In late 2019 and early 2020, I was hoping to spend a month or two in Paris in the immediate future at the invitation of a friend who lives there - possibly as soon as the summer of 2020.  When COVID hit, I decided that I should wait until the pandemic abated - by 2023 at the earliest.

Yeah, I'm not going to Paris this year either.  And not because I've given up any hope of going anywhere in Europe ever (though I have) . . . 
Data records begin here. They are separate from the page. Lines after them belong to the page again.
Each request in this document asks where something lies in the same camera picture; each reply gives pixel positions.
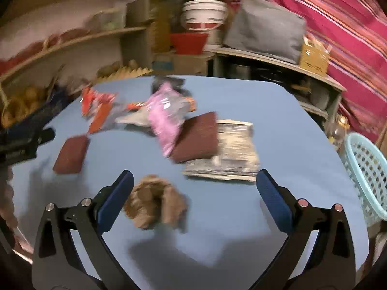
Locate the dark snack packet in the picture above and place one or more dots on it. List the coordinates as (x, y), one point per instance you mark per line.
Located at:
(170, 83)

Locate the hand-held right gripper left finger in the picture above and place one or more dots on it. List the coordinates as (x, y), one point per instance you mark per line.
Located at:
(116, 201)

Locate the dark blue crate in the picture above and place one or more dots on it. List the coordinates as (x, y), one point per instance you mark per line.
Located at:
(39, 116)

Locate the wooden wall shelf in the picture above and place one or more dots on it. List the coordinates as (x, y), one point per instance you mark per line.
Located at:
(75, 39)

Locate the light blue plastic basket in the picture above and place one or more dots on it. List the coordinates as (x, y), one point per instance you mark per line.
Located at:
(367, 172)

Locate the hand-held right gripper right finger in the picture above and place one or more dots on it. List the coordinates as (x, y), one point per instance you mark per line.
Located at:
(273, 201)

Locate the grey cloth bag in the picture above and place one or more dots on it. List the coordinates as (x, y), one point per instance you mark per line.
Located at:
(266, 27)

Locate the brown paper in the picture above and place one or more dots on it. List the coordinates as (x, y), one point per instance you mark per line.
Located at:
(155, 202)

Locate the yellow egg tray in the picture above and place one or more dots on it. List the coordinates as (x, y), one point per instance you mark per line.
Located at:
(127, 73)

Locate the red snack packet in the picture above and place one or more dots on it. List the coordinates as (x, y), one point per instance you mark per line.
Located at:
(96, 108)

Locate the large brown scrub pad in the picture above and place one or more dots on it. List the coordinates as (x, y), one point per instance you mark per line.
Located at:
(197, 141)

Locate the pile of potatoes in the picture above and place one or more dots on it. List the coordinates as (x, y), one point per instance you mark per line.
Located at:
(21, 102)

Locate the silver foil wrapper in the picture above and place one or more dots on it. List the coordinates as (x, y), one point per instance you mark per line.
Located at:
(134, 117)

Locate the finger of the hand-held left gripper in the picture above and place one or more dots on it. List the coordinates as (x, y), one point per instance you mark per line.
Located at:
(45, 136)

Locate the yellow plastic basket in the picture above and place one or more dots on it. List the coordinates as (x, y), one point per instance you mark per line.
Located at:
(314, 56)

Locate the pink striped cloth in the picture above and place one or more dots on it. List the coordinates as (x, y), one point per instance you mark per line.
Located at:
(338, 27)

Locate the pink snack packet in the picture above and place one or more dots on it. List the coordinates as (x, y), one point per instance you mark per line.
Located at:
(166, 117)

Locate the small grey cabinet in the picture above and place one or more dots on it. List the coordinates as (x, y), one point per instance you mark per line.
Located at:
(287, 78)

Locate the cardboard box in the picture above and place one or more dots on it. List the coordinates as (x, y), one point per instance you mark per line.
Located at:
(178, 64)

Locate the clear plastic bottle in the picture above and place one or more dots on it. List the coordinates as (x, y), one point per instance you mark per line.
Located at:
(336, 130)

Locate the person's left hand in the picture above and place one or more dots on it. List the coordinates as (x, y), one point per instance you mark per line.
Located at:
(6, 196)

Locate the red plastic tub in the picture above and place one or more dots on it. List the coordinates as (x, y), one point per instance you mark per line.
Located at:
(189, 43)

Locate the small brown scrub pad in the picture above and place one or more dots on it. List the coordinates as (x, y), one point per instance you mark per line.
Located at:
(71, 154)

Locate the white bucket with red label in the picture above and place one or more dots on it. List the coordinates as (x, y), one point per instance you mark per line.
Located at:
(204, 14)
It seems that the French are on the warpath again, burning everything in sight, including this unfortunate Peugeot (at least I think this is a Peugeot; it's hard to tell when the brand emblem and the radiator grille have both melted), because of President Emmanuel Macron's move to raise the retirement age.  Macron wants to raise the retirement age in France so that the national old-age pension plan doesn't go bankrupt due to the aging population and the low birth rate (which made me wonder how the French could be such great lovers yet still be unable to procreate, until I remembered that even Marine Le Pen wouldn't criminalize birth control).  The French are not only burning cars but going on strike in just about every industry and service, letting garbage pile up on the once-romantic streets of Paris.
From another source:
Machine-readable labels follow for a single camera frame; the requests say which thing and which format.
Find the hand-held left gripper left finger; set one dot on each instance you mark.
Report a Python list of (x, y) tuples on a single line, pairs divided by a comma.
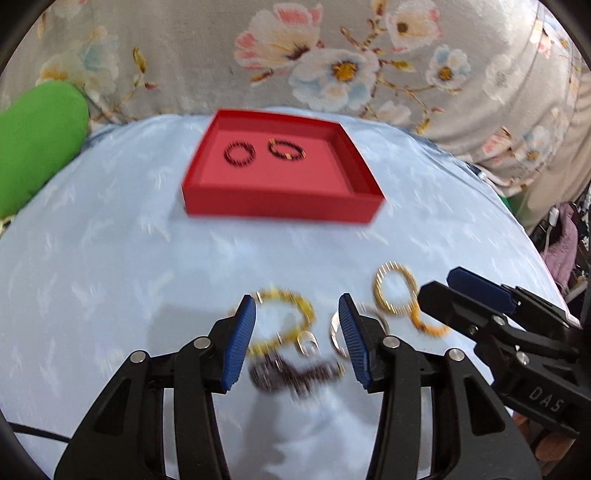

What does Macron want to do with the retirement age?  He wants to raise it from 62 years to . . . 64.

Are you kidding me?

I mean, in the United States, the retirement is even higher than Macron wants it to be in France, and many Americans can't retire at the U.S retirement age of 65  - and by the way, the retirement age for my generation and for subsequent generations is higher still, at 67.  Some politicians are already suggesting that the retirement age in the U.S. could be raised even higher, like up to 70.  The French will still have it better than we do with a retirement age of 64, and yet they start destroying and shutting down the country in protest?  It makes you wonder what we could achieve if we protested as angrily and as violently as the French.

Oh, right . . .

I remain utterly amused by the French.  They have it better than we do in so many ways - paid family leave, high-speed rail, Emmanuelle BĂ©art - yet they go ballistic when they're asked to give up something small or tolerate a minor inconvenience, even when the result is continuing to have a better quality of life than us silly Americans, still without a Cabinet-level equivalent to France's Ministry of Culture.  Raising the retirement age to an age still below that of the retirement age in the United States - a country where workers can't take all of August off - is hardly the reason to let the trash pile up higher than Mont Blanc.  I've said it before and I'll say it again: Sure, the French have more to lose than Americans do, but that's only because they have more in the first place!

President Macron has directed his prime minister to subvert the French Parliament and push his retirement reform bill through by using an obscure procedure allowed by France's 1958 constitution.  The 2024 Paris Olympics are going to be a big disaster, if this keeps up.